Loved this book so much! So original and insightful.
Michellevis
2022-01-11

Excellent Story

Very well written story. Good characters. Her version of events in a post-apocalyptic world very easy to believe.
Sameuu
2020-12-25

Awesome read

Great book! Interesting to see how different the current pandemic could have been. Always nice to get a different perspective. Someone in the world always has it worse than you. Would recommend to others!
lmitch49
2020-12-07

Pandemic Reading

Reading a pandemic novel in the midst of a pandemic has revealed “truths” about human nature. Emily St. John Mandel has caught some moments that we have seen during Covid. The most poignant for me was the idea that everyone was expecting things to go back to normal and that it took a couple of years for people to realize that that was never going to happen. This is a well-written novel. It’s refreshing to have familiar settings.
Phimbo
2020-10-14

Hope

One of my favourite dystopian novels of all time
areanynickmamesnottakem
2019-10-03

A better imagined book than any I've ever read!

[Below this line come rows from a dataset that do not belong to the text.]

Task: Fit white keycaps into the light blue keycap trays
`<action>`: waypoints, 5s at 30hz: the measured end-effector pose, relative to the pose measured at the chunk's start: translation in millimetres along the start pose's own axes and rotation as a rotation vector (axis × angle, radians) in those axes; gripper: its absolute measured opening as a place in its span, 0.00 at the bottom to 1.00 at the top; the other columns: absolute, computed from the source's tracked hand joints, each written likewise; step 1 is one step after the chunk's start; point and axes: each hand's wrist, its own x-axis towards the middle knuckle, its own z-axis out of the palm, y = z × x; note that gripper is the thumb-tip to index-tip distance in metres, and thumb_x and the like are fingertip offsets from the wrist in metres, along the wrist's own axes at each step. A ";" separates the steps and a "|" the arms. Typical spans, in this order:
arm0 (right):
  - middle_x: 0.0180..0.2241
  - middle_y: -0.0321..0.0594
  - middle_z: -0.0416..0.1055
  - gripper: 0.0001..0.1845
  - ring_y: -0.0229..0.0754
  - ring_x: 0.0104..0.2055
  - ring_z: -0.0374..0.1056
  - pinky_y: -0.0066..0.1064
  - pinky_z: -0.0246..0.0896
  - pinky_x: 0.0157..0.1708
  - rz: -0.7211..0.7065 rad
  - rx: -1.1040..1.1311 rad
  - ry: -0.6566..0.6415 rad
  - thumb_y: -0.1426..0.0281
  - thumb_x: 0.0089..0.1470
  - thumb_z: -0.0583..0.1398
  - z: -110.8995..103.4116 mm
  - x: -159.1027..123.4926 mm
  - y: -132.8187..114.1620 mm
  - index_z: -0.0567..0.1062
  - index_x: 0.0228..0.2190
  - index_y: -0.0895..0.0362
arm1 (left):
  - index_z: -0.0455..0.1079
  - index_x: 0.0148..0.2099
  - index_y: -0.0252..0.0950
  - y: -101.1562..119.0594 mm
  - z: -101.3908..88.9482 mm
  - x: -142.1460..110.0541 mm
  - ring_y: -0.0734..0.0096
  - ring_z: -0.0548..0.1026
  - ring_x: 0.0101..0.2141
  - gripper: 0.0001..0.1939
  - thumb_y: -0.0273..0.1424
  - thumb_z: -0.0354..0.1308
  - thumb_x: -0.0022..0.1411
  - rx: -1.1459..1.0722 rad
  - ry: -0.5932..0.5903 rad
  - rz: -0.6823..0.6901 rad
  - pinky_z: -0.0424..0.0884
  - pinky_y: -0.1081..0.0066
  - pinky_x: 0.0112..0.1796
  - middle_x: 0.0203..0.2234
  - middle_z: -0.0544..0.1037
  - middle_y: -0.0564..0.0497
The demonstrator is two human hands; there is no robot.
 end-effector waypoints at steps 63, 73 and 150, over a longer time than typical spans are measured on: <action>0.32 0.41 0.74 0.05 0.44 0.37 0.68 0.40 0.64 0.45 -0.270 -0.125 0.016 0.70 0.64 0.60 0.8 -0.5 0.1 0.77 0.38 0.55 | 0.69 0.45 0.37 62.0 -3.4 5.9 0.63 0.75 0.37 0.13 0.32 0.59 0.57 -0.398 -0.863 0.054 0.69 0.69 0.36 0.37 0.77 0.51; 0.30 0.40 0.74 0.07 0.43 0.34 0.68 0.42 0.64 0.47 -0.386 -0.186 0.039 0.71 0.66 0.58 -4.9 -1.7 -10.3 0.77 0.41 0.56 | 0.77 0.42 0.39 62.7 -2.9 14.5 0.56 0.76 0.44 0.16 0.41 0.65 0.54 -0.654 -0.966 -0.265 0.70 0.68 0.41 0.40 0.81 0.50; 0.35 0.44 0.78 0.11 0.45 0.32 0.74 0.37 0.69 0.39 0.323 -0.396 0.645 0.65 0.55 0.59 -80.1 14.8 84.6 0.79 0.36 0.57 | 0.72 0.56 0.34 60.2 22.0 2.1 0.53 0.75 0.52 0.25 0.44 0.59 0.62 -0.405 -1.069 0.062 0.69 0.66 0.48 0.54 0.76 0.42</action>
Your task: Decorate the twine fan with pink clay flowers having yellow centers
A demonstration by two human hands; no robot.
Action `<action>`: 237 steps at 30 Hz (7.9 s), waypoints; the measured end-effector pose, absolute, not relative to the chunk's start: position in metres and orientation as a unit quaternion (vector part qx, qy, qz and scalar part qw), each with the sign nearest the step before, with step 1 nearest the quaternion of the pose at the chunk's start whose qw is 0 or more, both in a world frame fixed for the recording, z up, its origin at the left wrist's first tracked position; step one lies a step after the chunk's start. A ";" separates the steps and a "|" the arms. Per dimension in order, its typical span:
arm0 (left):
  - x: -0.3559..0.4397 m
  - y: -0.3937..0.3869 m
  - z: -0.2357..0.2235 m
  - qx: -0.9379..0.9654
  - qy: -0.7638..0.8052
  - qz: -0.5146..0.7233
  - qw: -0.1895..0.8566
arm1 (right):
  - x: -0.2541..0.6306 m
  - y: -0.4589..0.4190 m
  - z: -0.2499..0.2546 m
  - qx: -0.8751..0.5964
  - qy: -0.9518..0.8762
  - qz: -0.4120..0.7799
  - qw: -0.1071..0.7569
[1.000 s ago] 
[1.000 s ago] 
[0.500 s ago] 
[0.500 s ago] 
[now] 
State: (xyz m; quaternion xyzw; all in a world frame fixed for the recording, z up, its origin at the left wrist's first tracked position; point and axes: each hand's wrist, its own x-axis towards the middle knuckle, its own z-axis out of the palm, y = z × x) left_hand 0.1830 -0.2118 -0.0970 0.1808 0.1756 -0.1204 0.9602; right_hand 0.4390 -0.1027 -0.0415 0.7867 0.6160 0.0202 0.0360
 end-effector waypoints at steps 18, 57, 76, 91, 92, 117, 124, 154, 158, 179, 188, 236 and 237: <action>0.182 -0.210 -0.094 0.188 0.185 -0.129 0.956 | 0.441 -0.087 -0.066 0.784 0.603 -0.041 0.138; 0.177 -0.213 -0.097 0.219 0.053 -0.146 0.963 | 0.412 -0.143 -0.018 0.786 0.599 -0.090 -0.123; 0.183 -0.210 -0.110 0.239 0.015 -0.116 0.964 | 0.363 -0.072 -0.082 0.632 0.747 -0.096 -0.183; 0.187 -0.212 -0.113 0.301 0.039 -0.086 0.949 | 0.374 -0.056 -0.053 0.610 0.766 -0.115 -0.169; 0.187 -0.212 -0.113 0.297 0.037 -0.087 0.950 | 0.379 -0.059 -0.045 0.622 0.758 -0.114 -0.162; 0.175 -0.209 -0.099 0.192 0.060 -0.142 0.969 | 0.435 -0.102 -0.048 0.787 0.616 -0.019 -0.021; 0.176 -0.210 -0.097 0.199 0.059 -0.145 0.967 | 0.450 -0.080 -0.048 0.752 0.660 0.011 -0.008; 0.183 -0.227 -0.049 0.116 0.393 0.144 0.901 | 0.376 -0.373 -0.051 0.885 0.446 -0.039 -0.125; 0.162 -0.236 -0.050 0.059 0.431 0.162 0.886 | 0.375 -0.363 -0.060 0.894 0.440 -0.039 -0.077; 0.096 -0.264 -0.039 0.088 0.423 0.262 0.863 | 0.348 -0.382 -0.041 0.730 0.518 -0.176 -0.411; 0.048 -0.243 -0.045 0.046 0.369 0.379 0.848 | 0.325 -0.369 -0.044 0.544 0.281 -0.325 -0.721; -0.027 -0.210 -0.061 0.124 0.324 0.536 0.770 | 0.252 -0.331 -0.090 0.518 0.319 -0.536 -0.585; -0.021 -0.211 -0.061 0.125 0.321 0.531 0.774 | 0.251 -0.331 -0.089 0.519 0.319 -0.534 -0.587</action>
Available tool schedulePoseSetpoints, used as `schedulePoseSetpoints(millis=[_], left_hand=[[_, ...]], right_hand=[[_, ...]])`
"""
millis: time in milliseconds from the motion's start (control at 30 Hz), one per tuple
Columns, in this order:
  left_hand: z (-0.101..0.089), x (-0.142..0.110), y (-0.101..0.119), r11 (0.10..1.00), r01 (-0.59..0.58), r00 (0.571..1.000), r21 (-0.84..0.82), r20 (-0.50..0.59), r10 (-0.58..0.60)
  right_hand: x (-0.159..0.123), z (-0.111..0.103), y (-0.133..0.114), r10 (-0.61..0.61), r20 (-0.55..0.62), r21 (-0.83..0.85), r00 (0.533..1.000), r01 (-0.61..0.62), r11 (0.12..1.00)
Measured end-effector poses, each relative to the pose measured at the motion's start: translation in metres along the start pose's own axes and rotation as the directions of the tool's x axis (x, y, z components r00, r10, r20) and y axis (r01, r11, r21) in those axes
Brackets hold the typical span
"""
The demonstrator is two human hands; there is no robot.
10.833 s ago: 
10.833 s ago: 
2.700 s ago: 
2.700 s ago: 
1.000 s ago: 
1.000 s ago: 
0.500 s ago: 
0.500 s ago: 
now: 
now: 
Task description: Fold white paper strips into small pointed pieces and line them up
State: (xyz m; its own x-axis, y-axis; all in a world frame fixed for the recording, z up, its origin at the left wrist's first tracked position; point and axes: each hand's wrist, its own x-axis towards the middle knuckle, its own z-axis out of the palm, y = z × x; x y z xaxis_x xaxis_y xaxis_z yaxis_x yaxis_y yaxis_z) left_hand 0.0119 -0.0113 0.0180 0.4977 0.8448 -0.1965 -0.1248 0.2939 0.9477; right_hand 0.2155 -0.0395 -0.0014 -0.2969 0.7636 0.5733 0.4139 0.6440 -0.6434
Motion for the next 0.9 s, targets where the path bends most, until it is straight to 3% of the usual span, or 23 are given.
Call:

I've been reading dystopian future novels for many years. I've read every possible scenario and believed there was nothing new left; they all started to blend together in my mind. Then I read Station Eleven! I will never forget this book! The premise is not new, the population dies of a flu epidemic but the way the characters slide in and out of each other's lives as told through jumping back and forth between pre-plague and post from location to location...... amazing! I grew to love and feel for these people! I didn't want it to end! I'll always wonder what happened to them after it finally did. Cudos, Ms. Emily St. John Mandel! You have an amazing imagination! (It must have been all that fresh BC air!) I would love to shake your hand.
TLCx10
2016-12-06

A literary gift.

If you don't like this story, you are the problem. So, quit reading and watch network television. You probably voted for Donald Trump.
I can't possibly match the author's eloquence or story telling ability. A brilliant new take on the post apocalyptic tale. To even put it in that genre is a disservice to the author who has viewed it through several brilliant new facets.
And, she is from B.C., which means nothing unless you have been there and explored its coast and mountain interior.
KHPH
2015-12-28

Excellent post apocalyptic sci fi

Compelling story, great characters and I love that it's set in my hometown
KarimaBS
2014-10-09

Awful

might be ok if you are a 12 year old girl.